**Task brief:** Within the material below, transcribe exactly the lines from the one holding "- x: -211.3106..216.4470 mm" through the one holding "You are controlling", keeping both ends and skipping the rest.

= = = =

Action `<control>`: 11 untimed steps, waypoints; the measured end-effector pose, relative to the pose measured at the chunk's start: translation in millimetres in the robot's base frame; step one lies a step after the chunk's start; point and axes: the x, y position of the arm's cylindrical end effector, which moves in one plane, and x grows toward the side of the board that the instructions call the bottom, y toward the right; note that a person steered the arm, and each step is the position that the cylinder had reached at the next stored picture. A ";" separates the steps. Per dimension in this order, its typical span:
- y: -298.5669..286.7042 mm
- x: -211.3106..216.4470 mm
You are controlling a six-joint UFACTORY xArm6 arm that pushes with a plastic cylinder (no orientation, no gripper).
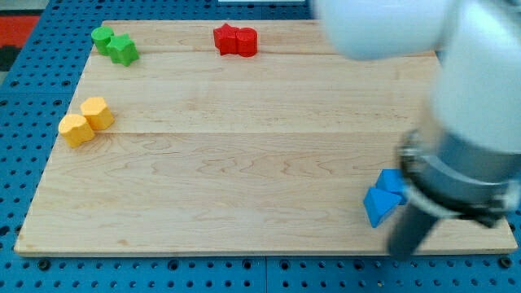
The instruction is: Move the blue cube to the bottom left corner of the board
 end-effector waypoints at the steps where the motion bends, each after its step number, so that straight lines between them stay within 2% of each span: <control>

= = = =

**Task solution:**
- x: -211.3106..216.4470 mm
You are controlling a six-joint UFACTORY xArm6 arm that pushes with a plastic cylinder (no orientation, no gripper).

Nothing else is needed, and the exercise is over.